Depende de nosotros su utilización. Una red de satélites ha hecho posible esa revolución en cualquier parte del mundo, incluidas sus montañas más altas. Y es en este punto donde me gustaría contarles lo que hace diferente esta expedición invernal al Laila Peak, una hermosa montaña del Karakorum, con aquellas otras que organizaba al principio. Antes todas las noches mirabas al cielo, si le veías estrellado te ponías el arnés, te atabas a la cuerda con tu compañero e iniciabas la escalada. Luego todo dependía de tu fortaleza, tu inteligencia y el tiempo que generalmente, en el Karakorum, como dijo Martin Conway, uno de los exploradores de este macizo, “fue normal, es decir, detestable”.

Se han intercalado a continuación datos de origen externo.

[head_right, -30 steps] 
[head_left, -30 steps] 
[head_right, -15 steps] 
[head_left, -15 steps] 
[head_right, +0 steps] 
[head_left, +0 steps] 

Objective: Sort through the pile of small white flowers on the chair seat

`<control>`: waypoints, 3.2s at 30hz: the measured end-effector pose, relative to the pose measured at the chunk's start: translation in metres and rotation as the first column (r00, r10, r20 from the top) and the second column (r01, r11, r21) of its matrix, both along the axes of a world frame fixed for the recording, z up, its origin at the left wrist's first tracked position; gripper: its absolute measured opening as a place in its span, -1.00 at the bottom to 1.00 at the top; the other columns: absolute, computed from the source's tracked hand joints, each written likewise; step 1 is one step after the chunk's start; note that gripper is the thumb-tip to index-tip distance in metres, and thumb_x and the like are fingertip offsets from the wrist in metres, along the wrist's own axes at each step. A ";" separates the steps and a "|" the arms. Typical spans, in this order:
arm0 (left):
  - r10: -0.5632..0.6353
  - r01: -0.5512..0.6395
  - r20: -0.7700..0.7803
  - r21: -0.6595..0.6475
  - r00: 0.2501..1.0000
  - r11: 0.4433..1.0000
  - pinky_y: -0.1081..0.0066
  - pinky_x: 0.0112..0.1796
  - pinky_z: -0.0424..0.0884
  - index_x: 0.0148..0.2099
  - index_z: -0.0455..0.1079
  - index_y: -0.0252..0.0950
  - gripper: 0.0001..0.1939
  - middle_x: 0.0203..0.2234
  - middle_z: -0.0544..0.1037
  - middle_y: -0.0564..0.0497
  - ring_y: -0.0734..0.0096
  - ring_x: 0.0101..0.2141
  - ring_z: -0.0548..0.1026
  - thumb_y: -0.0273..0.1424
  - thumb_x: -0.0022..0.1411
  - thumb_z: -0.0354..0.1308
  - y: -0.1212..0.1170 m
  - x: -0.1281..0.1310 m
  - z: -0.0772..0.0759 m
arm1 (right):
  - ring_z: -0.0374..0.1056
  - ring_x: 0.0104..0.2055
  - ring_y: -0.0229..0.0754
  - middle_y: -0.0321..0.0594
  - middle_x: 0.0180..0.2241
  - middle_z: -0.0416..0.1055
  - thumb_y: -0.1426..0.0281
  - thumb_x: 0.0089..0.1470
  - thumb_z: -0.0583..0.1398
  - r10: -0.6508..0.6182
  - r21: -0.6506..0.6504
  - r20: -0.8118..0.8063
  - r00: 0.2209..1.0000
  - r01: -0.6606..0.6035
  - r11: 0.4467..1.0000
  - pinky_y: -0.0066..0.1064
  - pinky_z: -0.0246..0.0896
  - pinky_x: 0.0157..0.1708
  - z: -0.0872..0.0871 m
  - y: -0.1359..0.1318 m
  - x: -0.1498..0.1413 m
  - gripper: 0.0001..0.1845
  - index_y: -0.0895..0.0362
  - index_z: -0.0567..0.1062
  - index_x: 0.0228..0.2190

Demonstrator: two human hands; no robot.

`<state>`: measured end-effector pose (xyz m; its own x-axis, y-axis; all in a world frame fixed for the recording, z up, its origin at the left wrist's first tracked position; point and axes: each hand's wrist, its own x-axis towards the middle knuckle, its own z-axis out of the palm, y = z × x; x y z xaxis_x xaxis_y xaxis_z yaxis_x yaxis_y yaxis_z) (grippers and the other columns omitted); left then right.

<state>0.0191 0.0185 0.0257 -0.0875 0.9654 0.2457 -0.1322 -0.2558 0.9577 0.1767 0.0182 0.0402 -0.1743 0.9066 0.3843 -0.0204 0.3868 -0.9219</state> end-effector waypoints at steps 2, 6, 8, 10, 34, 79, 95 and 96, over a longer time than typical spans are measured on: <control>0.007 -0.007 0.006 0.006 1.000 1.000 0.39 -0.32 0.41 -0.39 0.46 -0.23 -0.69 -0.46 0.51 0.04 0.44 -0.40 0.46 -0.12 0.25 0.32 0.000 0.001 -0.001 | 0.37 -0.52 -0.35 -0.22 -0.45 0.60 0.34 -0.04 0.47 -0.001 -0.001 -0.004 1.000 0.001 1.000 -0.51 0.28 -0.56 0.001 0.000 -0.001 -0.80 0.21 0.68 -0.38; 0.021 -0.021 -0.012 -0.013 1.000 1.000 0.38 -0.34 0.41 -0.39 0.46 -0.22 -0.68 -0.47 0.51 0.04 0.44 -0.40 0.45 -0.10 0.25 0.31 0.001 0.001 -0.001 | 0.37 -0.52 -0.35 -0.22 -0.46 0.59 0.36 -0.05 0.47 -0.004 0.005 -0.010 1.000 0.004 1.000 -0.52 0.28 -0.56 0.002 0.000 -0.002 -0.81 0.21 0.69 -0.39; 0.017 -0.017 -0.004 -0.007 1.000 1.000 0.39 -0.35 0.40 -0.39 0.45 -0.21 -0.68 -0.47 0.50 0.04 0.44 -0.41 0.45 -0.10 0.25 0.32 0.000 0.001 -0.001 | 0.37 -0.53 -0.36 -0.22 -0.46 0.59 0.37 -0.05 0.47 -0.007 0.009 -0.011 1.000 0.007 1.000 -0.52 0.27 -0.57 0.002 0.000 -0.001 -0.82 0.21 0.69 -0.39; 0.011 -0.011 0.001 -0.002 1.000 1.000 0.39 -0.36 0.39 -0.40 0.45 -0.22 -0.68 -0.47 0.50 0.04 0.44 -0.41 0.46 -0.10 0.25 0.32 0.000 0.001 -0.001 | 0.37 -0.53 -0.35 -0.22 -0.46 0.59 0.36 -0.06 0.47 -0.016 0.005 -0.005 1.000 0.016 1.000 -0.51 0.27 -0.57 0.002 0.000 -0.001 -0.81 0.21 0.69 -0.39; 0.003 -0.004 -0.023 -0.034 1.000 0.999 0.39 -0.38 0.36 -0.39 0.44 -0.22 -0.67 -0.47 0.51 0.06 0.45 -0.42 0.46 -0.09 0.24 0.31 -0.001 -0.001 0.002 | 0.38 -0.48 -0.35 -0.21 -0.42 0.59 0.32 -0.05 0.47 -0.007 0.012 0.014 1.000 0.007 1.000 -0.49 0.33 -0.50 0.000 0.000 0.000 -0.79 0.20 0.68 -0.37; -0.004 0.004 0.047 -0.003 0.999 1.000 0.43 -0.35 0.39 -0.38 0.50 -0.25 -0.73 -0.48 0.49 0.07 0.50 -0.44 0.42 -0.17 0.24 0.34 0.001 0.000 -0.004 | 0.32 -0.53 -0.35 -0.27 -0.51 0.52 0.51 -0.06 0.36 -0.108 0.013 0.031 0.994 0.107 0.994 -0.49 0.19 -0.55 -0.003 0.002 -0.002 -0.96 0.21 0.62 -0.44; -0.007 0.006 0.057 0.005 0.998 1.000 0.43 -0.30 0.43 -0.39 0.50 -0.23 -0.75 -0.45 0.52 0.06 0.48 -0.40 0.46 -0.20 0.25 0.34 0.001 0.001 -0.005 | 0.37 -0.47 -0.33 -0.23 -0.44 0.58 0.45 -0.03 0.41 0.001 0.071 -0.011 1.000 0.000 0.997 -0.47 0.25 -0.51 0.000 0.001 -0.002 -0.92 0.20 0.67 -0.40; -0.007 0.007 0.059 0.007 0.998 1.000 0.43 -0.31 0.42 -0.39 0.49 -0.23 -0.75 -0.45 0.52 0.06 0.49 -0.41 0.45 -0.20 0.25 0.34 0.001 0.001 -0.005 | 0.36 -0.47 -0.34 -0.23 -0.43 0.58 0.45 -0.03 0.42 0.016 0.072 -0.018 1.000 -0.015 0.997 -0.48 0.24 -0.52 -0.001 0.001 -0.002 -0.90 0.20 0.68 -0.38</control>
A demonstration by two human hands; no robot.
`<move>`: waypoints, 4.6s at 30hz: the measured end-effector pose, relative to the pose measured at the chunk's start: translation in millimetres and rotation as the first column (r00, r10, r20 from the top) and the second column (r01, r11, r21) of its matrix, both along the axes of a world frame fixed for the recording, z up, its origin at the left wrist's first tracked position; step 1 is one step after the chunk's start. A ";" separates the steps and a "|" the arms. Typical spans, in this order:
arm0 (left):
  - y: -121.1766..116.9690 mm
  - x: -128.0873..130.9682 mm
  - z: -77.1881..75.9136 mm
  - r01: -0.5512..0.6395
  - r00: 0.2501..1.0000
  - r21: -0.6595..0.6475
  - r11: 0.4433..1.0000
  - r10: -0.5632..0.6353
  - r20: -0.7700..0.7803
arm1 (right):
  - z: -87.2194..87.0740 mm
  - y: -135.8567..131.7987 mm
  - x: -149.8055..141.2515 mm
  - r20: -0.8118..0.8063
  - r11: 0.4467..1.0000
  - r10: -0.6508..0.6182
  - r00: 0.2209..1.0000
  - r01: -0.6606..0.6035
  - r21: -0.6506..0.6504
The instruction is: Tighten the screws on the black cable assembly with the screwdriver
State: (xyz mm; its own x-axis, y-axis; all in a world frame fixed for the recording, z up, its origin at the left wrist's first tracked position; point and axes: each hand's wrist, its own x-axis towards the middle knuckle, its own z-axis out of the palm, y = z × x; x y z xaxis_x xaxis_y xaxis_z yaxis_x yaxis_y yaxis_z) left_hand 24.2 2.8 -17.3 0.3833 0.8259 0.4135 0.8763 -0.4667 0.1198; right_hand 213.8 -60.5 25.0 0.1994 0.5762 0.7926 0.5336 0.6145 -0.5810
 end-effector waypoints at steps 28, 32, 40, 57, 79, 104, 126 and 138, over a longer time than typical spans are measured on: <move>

Para venir a enfrentarte al Karakorum en invierno no sólo se necesita algo tan básico en las expediciones de montaña como valentía, un buen grupo humano y un buen equipamiento, sino algo más: una buena estrategia basada en una excelente previsión del tiempo. Y esos pronósticos los tenemos gracias a un buen tipo, José Miguel Viñas, responsable de la página web divulgameteo, que se ha convertido en nuestro ángel de la guarda, un expedicionario más, quizás uno de los más importantes, y todo eso sin moverse de España. Los pronósticos del tiempo, cada vez más precisos, son el mayor avance tecnológico que nos separa de los pioneros, de la época dorada del himalayismo, cuando las expediciones duraban seis meses, las botas eran de cuero y los alpinistas miraban a las estrellas y se encomendaban a su intuición y al azar para acometer una escalada.

Hoy, afortunadamente, nos encontramos refugiados en el campo base, mientras afuera la tormenta ruge y se acumula más de medio metro de nieve en nuestras tiendas. Si no hubiéramos contado con la ayuda de Viñas lo más probable es que ahora estuviéramos en el campo 2 en una situación más que comprometida. Pero desde un principio Viñas nos ha ido “clavando” la situación meteorológica, y de esta forma hemos estado escalando con relativo mal tiempo, abriendo la ruta, instalando los campamentos y porteando todos los materiales para el ataque a la cumbre. Creo que hemos hecho un trabajo eficaz, esforzado e inteligente… pero no hubiera sido posible sin la información detallada de nuestro expedicionario anónimo.

Y esta columna viene a ser un homenaje a Viñas, y a todos los “hombres del tiempo” que, como él, nos hacen la vida menos dura, más llevadera. Hace unos días, con el rigor y seriedad que le caracterizan, nos indicó que, a no más tardar, el sábado por la tarde deberíamos estar en el campo base pues se acercaba una tormenta que azotaría la montaña con grandes nevadas y vientos superiores a los cien kilómetros por hora. Ese sábado nos encontrábamos abriendo huella al campo 2 y con un sol espléndido.

En aquellos tiempos de los pioneros lo normal hubiera sido aguantar en este campamento e iniciar el asalto a la cima a la mañana siguiente. Es decir, ahora mismo estaríamos metidos en una ratonera en el peor lugar del mundo. Por eso ahora, aunque la tormenta nos tenga inmovilizados, con temperaturas siempre por debajo de cero, cobijados en nuestras frágiles tiendas de nylon, rodeados por un metro de nieve, este campamento nos parece un lugar extraordinariamente clemente. Y somos felices. Todo es cuestión de perspectiva. Se lo debemos a nuestro gran hombre del tiempo.